When the string "robot" appears in a line of the records, show the whole line.
--- Exercise data ---
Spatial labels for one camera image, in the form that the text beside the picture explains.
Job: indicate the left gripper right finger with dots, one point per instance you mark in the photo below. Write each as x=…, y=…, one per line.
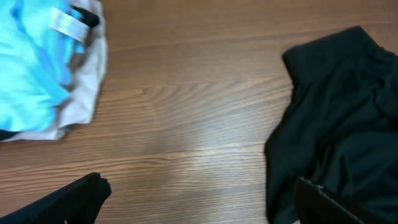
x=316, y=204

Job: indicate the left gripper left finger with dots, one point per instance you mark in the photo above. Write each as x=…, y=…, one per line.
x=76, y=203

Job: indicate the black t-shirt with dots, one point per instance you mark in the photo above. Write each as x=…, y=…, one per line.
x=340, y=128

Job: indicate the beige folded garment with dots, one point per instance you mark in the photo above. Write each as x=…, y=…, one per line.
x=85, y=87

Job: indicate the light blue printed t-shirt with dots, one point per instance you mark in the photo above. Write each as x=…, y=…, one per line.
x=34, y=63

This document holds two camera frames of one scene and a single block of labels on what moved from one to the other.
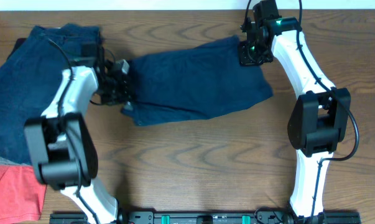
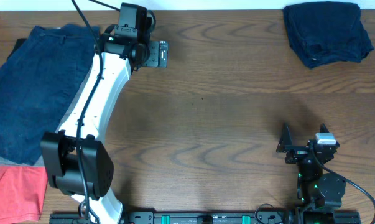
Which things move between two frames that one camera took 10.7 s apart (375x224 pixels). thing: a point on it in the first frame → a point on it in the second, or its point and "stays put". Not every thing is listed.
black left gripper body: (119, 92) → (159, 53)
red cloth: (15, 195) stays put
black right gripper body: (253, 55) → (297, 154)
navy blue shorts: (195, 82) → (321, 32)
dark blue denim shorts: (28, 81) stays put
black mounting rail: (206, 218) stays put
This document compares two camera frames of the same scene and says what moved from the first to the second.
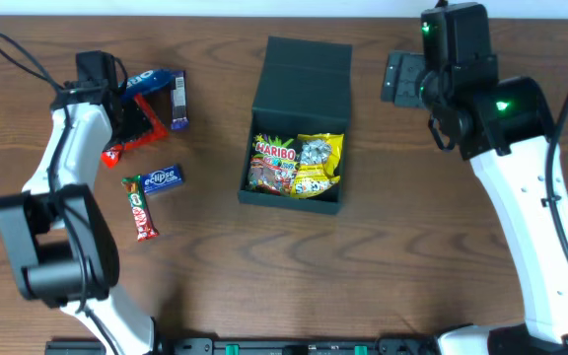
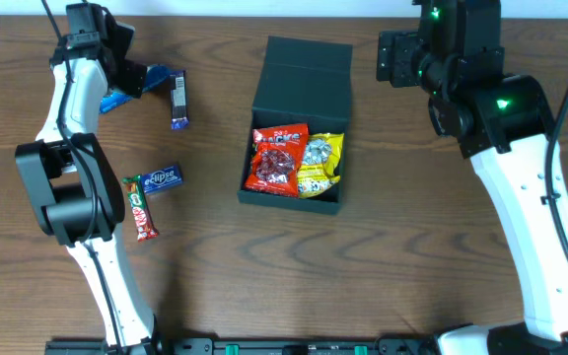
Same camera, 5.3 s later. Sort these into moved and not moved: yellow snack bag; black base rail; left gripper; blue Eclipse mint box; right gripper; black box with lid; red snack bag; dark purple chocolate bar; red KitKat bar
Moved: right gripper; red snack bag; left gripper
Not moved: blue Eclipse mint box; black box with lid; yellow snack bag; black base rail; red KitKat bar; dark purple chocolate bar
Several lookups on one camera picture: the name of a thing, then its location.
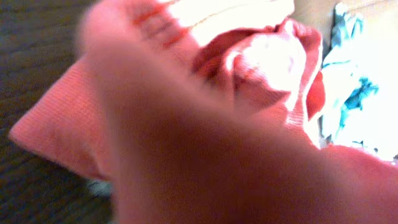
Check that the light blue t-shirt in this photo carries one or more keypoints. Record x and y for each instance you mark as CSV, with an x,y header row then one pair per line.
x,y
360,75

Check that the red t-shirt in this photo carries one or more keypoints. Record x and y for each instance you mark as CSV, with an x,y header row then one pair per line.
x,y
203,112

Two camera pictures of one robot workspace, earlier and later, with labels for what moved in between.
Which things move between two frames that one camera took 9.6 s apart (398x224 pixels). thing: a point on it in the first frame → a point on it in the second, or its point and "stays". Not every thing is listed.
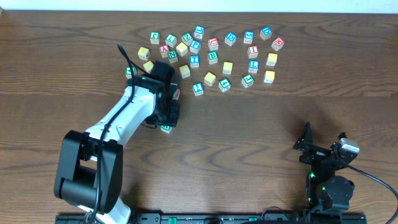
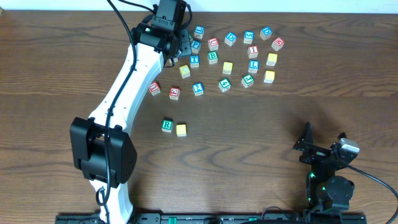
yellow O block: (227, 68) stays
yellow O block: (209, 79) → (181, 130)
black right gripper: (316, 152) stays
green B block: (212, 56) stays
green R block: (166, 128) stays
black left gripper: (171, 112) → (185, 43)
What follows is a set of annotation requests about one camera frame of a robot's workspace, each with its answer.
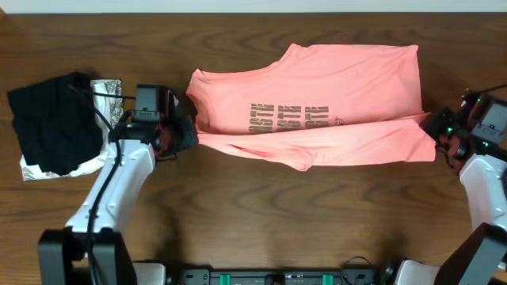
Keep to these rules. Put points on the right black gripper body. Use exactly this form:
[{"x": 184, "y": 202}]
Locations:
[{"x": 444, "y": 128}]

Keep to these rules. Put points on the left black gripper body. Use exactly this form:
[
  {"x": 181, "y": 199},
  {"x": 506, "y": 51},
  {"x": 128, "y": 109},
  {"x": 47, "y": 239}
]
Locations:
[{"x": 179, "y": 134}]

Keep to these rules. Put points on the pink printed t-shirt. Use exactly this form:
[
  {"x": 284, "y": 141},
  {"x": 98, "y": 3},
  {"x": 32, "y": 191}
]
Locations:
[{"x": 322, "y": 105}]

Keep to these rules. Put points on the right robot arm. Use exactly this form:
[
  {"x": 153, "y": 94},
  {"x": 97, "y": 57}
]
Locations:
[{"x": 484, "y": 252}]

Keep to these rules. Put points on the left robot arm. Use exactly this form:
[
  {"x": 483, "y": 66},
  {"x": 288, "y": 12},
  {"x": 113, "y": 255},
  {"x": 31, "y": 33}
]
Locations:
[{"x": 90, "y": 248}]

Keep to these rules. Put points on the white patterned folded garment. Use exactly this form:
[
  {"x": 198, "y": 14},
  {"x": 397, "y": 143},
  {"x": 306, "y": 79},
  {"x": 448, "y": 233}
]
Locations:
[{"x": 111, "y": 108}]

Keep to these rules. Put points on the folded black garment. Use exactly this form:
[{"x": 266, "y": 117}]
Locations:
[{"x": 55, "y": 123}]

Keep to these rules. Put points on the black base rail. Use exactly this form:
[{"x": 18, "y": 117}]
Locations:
---
Task answer:
Two camera pictures of one robot workspace, earlier and later, with labels for what moved in between.
What follows is a set of annotation requests about one camera frame of a robot's workspace, each with its answer.
Keep to these rules. Put points on the right robot arm. Use exactly this form:
Keep to these rules. Put points on the left robot arm. Use exactly this form:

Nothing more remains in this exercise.